This module is a Python implementation of the multitaper window method described in [1] for estimating Wigner spectra for certain locally stationary processes.
Abstract from [1]:
This paper investigates the time-discrete multitapers that give a mean square error optimal Wigner spectrum estimate for a class of locally stationary processes (LSPs). The accuracy in the estimation of the time-variable Wigner spectrum of the LSP is evaluated and compared with other frequently used methods. The optimal multitapers are also approximated by Hermite functions, which is computationally more efficient, and the errors introduced by this approximation are studied. Additionally, the number of windows included in a multitaper spectrum estimate is often crucial and an investigation of the error caused by limiting this number is made. Finally, the same optimal set of weights can be stored and utilized for different window lengths. As a result, the optimal multitapers are shown to be well approximated by Hermite functions, and a limited number of windows can be used for a mean square error optimal spectrogram estimate.
Install via pip:
pip install lspopt
Test with pytest
:
pytest tests/
Tests are run at every commit to GitHub and the results of this, as well as test coverage, can be studied at Azure Pipelines.
To generate the taper windows only, use the lspopt
method:
from lspopt import lspopt
H, w = lspopt(N=256, c_parameter=20.0)
There is also a convenience method for using the SciPy spectrogram method
with the lspopt
multitaper windows:
from lspopt import spectrogram_lspopt
f, t, Sxx = spectrogram_lspopt(x, fs, c_parameter=20.0)
This can then be plotted with e.g. matplotlib.

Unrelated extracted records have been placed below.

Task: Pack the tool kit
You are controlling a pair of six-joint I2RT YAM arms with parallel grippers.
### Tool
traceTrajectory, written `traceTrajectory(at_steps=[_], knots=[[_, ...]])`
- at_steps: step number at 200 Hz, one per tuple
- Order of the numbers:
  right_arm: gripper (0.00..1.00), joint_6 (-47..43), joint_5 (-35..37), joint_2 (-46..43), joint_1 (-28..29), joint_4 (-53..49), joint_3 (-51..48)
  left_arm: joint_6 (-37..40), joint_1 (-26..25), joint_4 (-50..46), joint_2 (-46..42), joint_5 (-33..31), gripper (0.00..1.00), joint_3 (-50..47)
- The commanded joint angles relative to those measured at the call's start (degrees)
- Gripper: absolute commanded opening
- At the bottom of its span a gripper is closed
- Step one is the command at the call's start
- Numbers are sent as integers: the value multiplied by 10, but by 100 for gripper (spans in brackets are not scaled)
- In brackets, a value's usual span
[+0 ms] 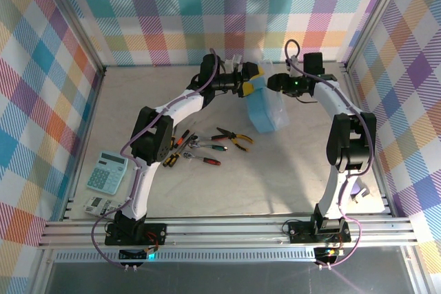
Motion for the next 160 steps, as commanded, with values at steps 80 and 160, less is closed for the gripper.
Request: traceTrajectory(at_steps=[80,160], knots=[[58,-15,0,-4,26,-138,52,53,37,90,-32,11,100,-164],[59,-17,24,-13,21,-164,81,62,35,73,0,8,100,-109]])
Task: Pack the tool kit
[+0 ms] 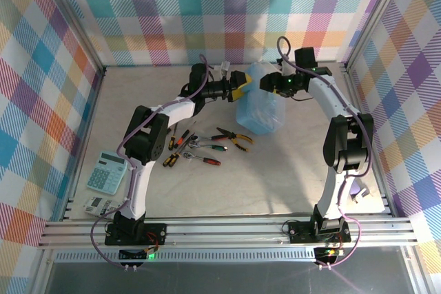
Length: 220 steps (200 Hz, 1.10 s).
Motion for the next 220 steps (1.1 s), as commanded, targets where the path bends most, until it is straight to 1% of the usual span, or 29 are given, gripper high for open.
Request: traceTrajectory(at_steps=[1,44,101,162,220], knots=[[59,-13,17,-11,-9,-42,13,17,-3,-40,21,-5,100,20],[63,-20,34,-31,-25,-58,22,32,-5,-63,11,-9,100,31],[72,-30,48,-59,-34,-70,14,37,-4,-58,-6,-15,100,-3],[72,-12,10,-31,-33,-36,-2,42,-3,-61,-17,-15,100,-16],[73,-11,-11,1,-9,-40,59,45,-4,-62,-17,-16,100,-21]])
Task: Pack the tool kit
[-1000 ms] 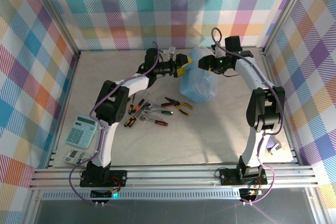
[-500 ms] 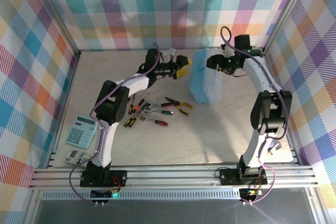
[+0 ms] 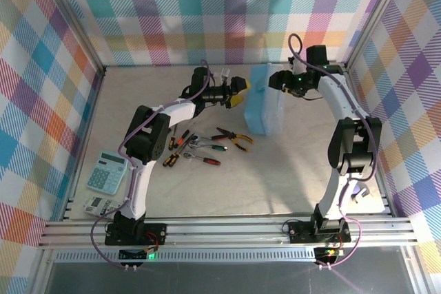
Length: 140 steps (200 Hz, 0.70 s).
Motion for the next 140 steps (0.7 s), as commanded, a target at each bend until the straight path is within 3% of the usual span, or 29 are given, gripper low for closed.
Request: traceTrajectory(at_steps=[1,96,140], knots=[[73,2,-33,20,20,5,47,12,-4,10,-20,-1,100,-8],[73,25,-41,94,76,-16,154,-41,6,101,0,3,100,-48],[75,16,-6,63,66,-29,155,-50,18,121,1,6,100,-70]])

One can generate a chirp process realisation and run spectrogram methods on this.
import numpy as np
from scipy.signal import chirp, spectrogram
import matplotlib.pyplot as plt
from lspopt.lsp import spectrogram_lspopt
fs = 10e3
N = 1e5
amp = 2 * np.sqrt(2)
noise_power = 0.001 * fs / 2
time = np.arange(N) / fs
freq = np.linspace(1e3, 2e3, N)
x = amp * chirp(time, 1e3, 2.0, 6e3, method='quadratic') + \
np.random.normal(scale=np.sqrt(noise_power), size=time.shape)
f, t, Sxx = spectrogram(x, fs)
ax = plt.subplot(211)
ax.pcolormesh(t, f, Sxx)
ax.set_ylabel('Frequency [Hz]')
ax.set_xlabel('Time [sec]')
f, t, Sxx = spectrogram_lspopt(x, fs, c_parameter=20.0)
ax = plt.subplot(212)
ax.pcolormesh(t, f, Sxx)
ax.set_ylabel('Frequency [Hz]')
ax.set_xlabel('Time [sec]')
plt.show()
Top: Using SciPy's spectrogram method. Bottom: Using LSPOpt's spectrogram solution.